When it's no longer just clowning around

Amid the purported “creepy clown epidemic” that’s terrified North America this year, Canadian Tire has discontinued clown-themed décor and costumes.

Beginning in August, social media posts began showing individuals dressed up as clowns in the United States. Some committed mildly mischievous acts and in rare cases, some committed crimes.

One of the first reported cases involved a clown trying to lure a child into his van and there’ve been other, equally alarming cases. But, generally most of these clowns are simply scaring people.

Social media has played a large role in exacerbating the phenomenon and perpetuating fear, but although the trend started to gain momentum on social media, mainstream media outlets have picked the story up.

In doing so, many have misled us to believe these instances deserve the distinction of being an “epidemic”.  

‘Creepy Clown’ sightings: Why the epidemic is spreading across Canada and the U.S. was the headline of one news source, Global News. Everything You Need to Know About the Creepy Clown Epidemic That Began This Summer read one Cosmopolitan lifestyle article.

The use of this term by news organizations is misleading and sensationalist. Polio was an epidemic, malaria is an epidemic, clowns are not.

The majority of coverage is based on unfounded clown sightings. There are a number of non-threatening reasons to dress up as a clown, but all the attention on the social media activity has blown the issue up tenfold and has made it seem like a much larger, more threatening circumstance than it is.

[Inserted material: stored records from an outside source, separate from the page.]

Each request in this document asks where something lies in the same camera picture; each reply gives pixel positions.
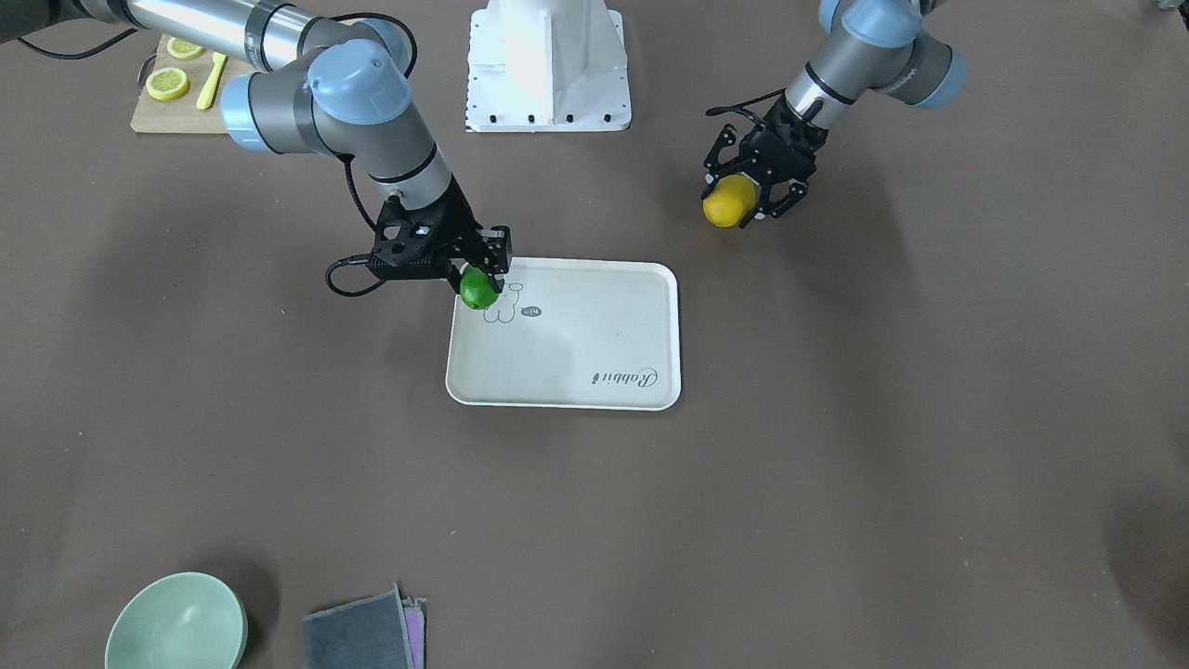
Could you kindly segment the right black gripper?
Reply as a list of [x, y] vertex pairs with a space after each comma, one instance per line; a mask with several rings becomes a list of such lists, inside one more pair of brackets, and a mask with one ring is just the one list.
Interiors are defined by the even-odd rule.
[[489, 278], [502, 278], [510, 269], [509, 226], [482, 228], [457, 178], [451, 178], [434, 202], [419, 209], [408, 209], [398, 196], [389, 196], [377, 225], [369, 271], [378, 280], [446, 279], [454, 294], [463, 294], [467, 263]]

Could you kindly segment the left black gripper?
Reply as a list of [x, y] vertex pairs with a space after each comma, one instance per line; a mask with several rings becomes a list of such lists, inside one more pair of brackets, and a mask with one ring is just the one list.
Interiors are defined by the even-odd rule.
[[[829, 131], [804, 120], [784, 93], [769, 93], [734, 105], [734, 112], [751, 120], [740, 133], [732, 125], [718, 132], [704, 160], [706, 185], [726, 177], [743, 177], [751, 187], [746, 195], [740, 229], [751, 221], [786, 215], [809, 194], [805, 181], [816, 171], [816, 154], [828, 143]], [[736, 149], [726, 160], [723, 151]]]

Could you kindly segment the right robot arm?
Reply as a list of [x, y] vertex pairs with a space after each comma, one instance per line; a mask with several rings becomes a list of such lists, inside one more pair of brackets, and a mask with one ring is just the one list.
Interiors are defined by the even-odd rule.
[[245, 59], [227, 81], [222, 124], [244, 149], [316, 153], [359, 164], [384, 195], [369, 253], [341, 259], [378, 284], [483, 280], [501, 294], [511, 233], [473, 216], [424, 118], [408, 71], [413, 36], [397, 21], [344, 24], [289, 1], [17, 1], [4, 11], [4, 42], [73, 19], [174, 34]]

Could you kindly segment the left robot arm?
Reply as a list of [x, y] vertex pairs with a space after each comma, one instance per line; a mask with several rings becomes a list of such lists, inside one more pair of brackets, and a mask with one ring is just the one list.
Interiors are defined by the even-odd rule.
[[803, 71], [785, 88], [755, 102], [709, 109], [751, 124], [744, 133], [726, 124], [704, 160], [702, 213], [719, 228], [781, 217], [809, 193], [816, 157], [829, 131], [866, 91], [895, 97], [913, 109], [942, 109], [963, 89], [967, 59], [924, 29], [935, 1], [823, 1], [817, 17], [828, 34]]

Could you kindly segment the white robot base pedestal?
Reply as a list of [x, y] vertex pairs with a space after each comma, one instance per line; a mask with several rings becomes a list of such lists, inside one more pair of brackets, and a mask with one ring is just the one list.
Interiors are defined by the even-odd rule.
[[633, 124], [623, 17], [603, 1], [489, 1], [470, 15], [467, 67], [472, 133]]

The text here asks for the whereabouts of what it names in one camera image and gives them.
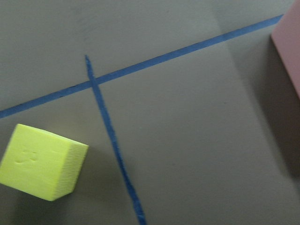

This clown trend seems to emphasize how quickly we are to frighten as a societal whole. The notion that entities with enormous clout like media outlets and Facebook can dictate what we should be afraid of to the point of altering merchandise is unnerving. We are so easily influenced in what we focus on by the products we buy and reports of what are, essentially, non-issues, used to sell papers.

The phenomenon serves to emphasize the importance of deconstructing messages the media sends us. We need to take active measures to see past sensationalist language and intensely scrutinize what we observe because our collective reaction to scattered clown sightings has been unwarranted.

In fact, our reaction is potentially more cause for concern then the people in face-paint.

We must be weary, not of clowns, but of what many term a culture of fear — the concept that people may incite fear in the public to achieve political or commercial goals through generating emotional bias.

Scare tactics turn trivial issues into major concerns by reacting disproportionately. Canadian Tire making the conscious decision to get rid of clown-affiliated merchandise is an example.

Canadian Tire’s spokesperson says the decision to pull all clown related merchandise was made to be “sensitive to recent pranks”.

If we’re so concerned about remaining sensitive may I ask where the outrage over the sexy Indigenous costumes that most retail stores are still stocking is? We’re creating a bubble-wrapped world by allowing ourselves to become so sensitive and soft to issues such as clowns, but walk right by institutionalized racism.

We need to get our priorities straight.

As much as I’m an advocate for people to wear, do and say whatever they want, disparaging, stereotype-perpetuating costumes do far more harm to society by trivializing the issues faced by marginalized peoples and their cultures.

Protecting our feelings and enabling irrational fear becomes more convenient in cases like this clown ‘epidemic’ because they easily play upon a common fear. The problem arises when the media continually ignores situations that disservice marginalized peoples to pander to the majority.

At the end of the day, clown costumes don’t scare people, people scare people. We need to spend our time worrying about and making moves toward fixing actual problems instead of feeding into fear for the sake of fear.